» TASK GOAL:
Return the full listing, so that each line matches the original exactly.

» GIVEN DATA:
"""

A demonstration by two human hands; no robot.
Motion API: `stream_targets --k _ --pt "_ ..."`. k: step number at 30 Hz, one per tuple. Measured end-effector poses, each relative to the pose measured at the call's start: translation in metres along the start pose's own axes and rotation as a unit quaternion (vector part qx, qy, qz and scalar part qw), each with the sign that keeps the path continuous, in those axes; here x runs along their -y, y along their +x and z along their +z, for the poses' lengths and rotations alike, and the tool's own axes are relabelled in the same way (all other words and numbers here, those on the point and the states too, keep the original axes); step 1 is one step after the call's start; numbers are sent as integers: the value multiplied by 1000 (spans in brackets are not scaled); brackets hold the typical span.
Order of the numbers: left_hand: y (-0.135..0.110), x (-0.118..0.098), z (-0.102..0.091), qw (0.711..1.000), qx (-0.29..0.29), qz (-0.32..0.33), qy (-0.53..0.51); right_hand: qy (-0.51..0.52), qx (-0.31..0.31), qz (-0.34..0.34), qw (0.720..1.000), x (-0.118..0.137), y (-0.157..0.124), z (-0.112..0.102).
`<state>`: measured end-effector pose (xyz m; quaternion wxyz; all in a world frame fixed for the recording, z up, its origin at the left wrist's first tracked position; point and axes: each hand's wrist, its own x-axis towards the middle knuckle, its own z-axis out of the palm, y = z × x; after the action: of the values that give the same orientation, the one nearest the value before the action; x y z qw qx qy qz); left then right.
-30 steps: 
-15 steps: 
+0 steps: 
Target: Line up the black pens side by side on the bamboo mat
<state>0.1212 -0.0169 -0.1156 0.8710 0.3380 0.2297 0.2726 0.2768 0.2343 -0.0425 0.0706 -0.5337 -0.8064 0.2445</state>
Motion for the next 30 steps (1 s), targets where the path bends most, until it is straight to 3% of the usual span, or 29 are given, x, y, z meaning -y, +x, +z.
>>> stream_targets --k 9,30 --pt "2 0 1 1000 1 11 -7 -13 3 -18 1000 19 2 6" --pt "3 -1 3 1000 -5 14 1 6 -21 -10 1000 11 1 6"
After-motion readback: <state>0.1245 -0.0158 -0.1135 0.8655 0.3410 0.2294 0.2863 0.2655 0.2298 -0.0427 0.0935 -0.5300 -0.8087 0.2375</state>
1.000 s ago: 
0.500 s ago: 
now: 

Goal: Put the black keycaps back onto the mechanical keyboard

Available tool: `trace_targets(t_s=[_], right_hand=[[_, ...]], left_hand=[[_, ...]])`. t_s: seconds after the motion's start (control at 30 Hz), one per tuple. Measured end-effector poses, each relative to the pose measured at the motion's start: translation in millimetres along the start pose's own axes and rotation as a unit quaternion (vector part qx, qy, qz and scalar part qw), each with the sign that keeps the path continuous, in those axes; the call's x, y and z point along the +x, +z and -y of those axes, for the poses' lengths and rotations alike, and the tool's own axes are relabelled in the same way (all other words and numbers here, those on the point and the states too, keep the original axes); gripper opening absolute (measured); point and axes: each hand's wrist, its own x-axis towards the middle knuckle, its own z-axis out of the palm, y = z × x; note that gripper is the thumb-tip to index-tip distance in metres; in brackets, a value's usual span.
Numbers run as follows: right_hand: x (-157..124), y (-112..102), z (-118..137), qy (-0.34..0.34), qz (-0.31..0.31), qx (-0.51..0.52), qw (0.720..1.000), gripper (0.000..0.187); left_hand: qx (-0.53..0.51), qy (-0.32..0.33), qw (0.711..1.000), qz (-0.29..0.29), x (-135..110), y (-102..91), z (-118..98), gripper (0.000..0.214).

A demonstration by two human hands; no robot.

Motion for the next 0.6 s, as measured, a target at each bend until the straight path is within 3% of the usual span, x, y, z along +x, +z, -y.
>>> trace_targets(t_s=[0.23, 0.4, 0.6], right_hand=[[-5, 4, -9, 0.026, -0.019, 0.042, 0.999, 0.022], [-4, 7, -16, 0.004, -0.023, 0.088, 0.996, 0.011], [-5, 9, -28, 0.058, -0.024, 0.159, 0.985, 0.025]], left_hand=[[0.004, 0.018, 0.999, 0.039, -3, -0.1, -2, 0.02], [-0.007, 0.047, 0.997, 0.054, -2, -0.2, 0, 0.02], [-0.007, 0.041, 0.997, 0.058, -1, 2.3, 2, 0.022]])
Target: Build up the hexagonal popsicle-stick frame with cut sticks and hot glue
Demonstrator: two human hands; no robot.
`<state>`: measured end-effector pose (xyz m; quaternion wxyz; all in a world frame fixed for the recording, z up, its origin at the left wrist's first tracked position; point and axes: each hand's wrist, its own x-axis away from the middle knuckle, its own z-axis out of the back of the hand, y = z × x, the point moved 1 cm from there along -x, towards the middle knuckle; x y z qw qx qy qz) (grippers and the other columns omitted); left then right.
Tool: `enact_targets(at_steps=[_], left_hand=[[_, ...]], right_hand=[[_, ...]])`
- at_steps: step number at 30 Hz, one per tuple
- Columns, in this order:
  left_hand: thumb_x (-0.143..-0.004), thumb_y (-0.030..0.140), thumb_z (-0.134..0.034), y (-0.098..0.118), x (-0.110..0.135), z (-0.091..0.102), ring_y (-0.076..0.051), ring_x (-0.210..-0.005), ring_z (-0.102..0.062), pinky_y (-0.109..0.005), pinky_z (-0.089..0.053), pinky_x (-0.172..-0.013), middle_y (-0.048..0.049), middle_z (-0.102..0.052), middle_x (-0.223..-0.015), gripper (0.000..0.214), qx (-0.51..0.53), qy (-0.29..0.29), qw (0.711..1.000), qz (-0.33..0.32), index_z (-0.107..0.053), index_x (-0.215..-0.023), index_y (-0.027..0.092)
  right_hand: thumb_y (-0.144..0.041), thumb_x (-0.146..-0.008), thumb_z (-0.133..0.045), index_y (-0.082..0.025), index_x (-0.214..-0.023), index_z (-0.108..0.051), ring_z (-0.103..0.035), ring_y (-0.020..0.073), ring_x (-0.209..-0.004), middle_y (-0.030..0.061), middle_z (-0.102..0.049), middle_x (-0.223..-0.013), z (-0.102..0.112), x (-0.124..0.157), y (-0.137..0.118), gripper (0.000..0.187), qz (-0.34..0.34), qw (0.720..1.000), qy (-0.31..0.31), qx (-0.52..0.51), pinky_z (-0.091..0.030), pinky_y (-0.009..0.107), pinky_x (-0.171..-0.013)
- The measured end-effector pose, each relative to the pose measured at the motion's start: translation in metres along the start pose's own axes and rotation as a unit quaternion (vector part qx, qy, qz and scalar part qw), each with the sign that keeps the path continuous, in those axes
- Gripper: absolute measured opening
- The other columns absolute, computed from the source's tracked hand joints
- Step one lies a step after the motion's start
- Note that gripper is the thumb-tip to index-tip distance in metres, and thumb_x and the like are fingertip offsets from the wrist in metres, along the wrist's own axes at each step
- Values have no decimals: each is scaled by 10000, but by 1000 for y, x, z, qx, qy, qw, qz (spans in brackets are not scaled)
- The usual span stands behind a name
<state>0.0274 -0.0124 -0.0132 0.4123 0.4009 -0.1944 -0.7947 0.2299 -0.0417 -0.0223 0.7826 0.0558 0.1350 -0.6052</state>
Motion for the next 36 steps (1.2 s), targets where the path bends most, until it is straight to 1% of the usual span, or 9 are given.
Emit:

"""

» OUTPUT OF THE TASK:
A demonstration by two human hands; no robot.
Motion API: `stream_targets --k _ --pt "_ ..."`. k: step number at 30 Hz, one per tuple. Measured end-effector poses, each relative to the pose measured at the call's start: translation in metres along the start pose's own axes and rotation as a unit quaternion (vector part qx, qy, qz and scalar part qw), each with the sign that keeps the path continuous, in those axes; here x runs along their -y, y along their +x and z along their +z, for the poses' lengths and rotations alike, and the tool's own axes are relabelled in the same way (all other words and numbers here, those on the point and the states too, keep the original axes); step 1 is one step after the call's start; numbers are sent as integers: the value multiplied by 1000 (spans in brackets are not scaled); brackets hold the typical span.
Order of the numbers: left_hand: y (-0.135..0.110), x (-0.118..0.098), z (-0.102..0.091), qw (0.711..1.000), qx (-0.29..0.29), qz (-0.32..0.33), qy (-0.53..0.51); right_hand: qy (-0.51..0.52), qx (-0.31..0.31), qz (-0.34..0.34), qw (0.720..1.000), x (-0.118..0.137), y (-0.157..0.124), z (-0.112..0.102).
`<state>`: measured end-effector pose (xyz m; quaternion wxyz; all in a world frame fixed for the recording, z up, its origin at the left wrist's first tracked position; point and axes: each hand's wrist, its own x-axis towards the middle knuckle, its own z-axis out of the palm, y = z × x; after the action: of the values that give the same orientation, the one nearest the value before the action; x y z qw qx qy qz); left then right.
-30 steps: 
-15 steps: 
+0 steps: 
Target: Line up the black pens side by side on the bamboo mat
<state>0.1212 -0.0169 -0.1156 0.8710 0.3380 0.2297 0.2726 0.2768 0.2343 -0.0425 0.0706 -0.5337 -0.8064 0.2445</state>
Motion for the next 30 steps (1 s), targets where the path bends most, until it is straight to 3% of the usual span, or 29 are given, x, y, z meaning -y, +x, +z.
>>> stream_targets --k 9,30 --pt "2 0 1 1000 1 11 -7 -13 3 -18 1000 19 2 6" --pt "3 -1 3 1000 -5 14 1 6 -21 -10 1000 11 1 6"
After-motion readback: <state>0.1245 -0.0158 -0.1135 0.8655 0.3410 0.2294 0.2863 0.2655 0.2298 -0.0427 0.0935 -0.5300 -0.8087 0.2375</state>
1.000 s ago: 
0.500 s ago: 
now: 

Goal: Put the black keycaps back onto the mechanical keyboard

Available tool: `trace_targets(t_s=[_], right_hand=[[_, ...]], left_hand=[[_, ...]])`. t_s: seconds after the motion's start (control at 30 Hz), one per tuple. Measured end-effector poses, each relative to the pose measured at the motion's start: translation in millimetres along the start pose's own axes and rotation as a unit quaternion (vector part qx, qy, qz and scalar part qw), each with the sign that keeps the path continuous, in those axes; the call's x, y and z point along the +x, +z and -y of those axes, for the poses' lengths and rotations alike, and the tool's own axes are relabelled in the same way (all other words and numbers here, those on the point and the states too, keep the original axes); gripper opening absolute (measured); point and axes: each hand's wrist, its own x-axis towards the middle knuckle, its own z-axis out of the palm, y = z × x; note that gripper is the thumb-tip to index-tip distance in metres; in brackets, a value's usual span.
Numbers run as follows: right_hand: x (-157..124), y (-112..102), z (-118..137), qy (-0.34..0.34), qz (-0.31..0.31), qx (-0.51..0.52), qw (0.720..1.000), gripper (0.000..0.187); left_hand: qx (-0.53..0.51), qy (-0.32..0.33), qw (0.711..1.000), qz (-0.29..0.29), x (-135..110), y (-102..91), z (-118..98), gripper (0.000..0.214).

A demonstration by two human hands; no robot.

Motion for the next 0.6 s, as measured, a target at each bend until the straight path is within 3% of the usual span, x, y, z along +x, +z, -y.
>>> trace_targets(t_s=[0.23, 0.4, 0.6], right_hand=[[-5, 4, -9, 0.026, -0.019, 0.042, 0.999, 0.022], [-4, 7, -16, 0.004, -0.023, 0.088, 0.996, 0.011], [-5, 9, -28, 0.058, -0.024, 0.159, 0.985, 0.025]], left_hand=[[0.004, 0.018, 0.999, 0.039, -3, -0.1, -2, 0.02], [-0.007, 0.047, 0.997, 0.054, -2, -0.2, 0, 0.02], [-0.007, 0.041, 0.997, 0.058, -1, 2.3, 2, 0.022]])
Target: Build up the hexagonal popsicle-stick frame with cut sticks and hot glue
Demonstrator: two human hands; no robot.
`<state>`: measured end-effector pose (xyz m; quaternion wxyz; all in a world frame fixed for the recording, z up, its origin at the left wrist's first tracked position; point and axes: each hand's wrist, its own x-axis away from the middle knuckle, its own z-axis out of the back of the hand, y = z × x, the point moved 1 cm from there along -x, towards the middle knuckle; x y z qw qx qy qz) (grippers and the other columns omitted); left then right.
Tool: `enact_targets(at_steps=[_], left_hand=[[_, ...]], right_hand=[[_, ...]])`
- at_steps: step number at 30 Hz, one per tuple
- Columns, in this order:
  left_hand: thumb_x (-0.143..-0.004), thumb_y (-0.030..0.140), thumb_z (-0.134..0.034), y (-0.098..0.118), x (-0.110..0.135), z (-0.091..0.102), ring_y (-0.076..0.051), ring_x (-0.210..-0.005), ring_z (-0.102..0.062), pinky_y (-0.109..0.005), pinky_z (-0.089..0.053), pinky_x (-0.172..-0.013), middle_y (-0.048..0.049), middle_z (-0.102..0.052), middle_x (-0.223..-0.015), gripper (0.000..0.214), qx (-0.51..0.53), qy (-0.29..0.29), qw (0.711..1.000), qz (-0.33..0.32), index_z (-0.107..0.053), index_x (-0.215..-0.023), index_y (-0.027..0.092)
  right_hand: thumb_y (-0.144..0.041), thumb_x (-0.146..-0.008), thumb_z (-0.133..0.045), index_y (-0.082..0.025), index_x (-0.214..-0.023), index_z (-0.108..0.051), ring_z (-0.103..0.035), ring_y (-0.020..0.073), ring_x (-0.209..-0.004), middle_y (-0.030..0.061), middle_z (-0.102..0.049), middle_x (-0.223..-0.013), z (-0.102..0.112), x (-0.124..0.157), y (-0.137..0.118), gripper (0.000..0.187), qz (-0.34..0.34), qw (0.720..1.000), qy (-0.31..0.31), qx (-0.52..0.51), pinky_z (-0.091..0.030), pinky_y (-0.009..0.107), pinky_x (-0.171..-0.013)
- The measured end-effector pose, each relative to the pose measured at the motion's start: translation in metres along the start pose's own axes and rotation as a unit quaternion (vector part qx, qy, qz and scalar part qw), each with the sign that keeps the path continuous, in those axes
- Gripper: absolute measured opening
- The other columns absolute, computed from the source's tracked hand joints
- Step one lies a step after the motion's start
- Note that gripper is the thumb-tip to index-tip distance in metres, and thumb_x and the like are fingertip offsets from the wrist in metres, along the wrist's own axes at each step
- Values have no decimals: each is scaled by 10000, but by 1000 for y, x, z, qx, qy, qw, qz (spans in brackets are not scaled)
- The usual span stands behind a name
<state>0.0274 -0.0124 -0.0132 0.4123 0.4009 -0.1944 -0.7947 0.2299 -0.0417 -0.0223 0.7826 0.0558 0.1350 -0.6052</state>
Motion for the next 36 steps (1.2 s), targets where the path bends most, until it is straight to 1% of the usual span, or 9 are given.
Emit:

The output above is complete.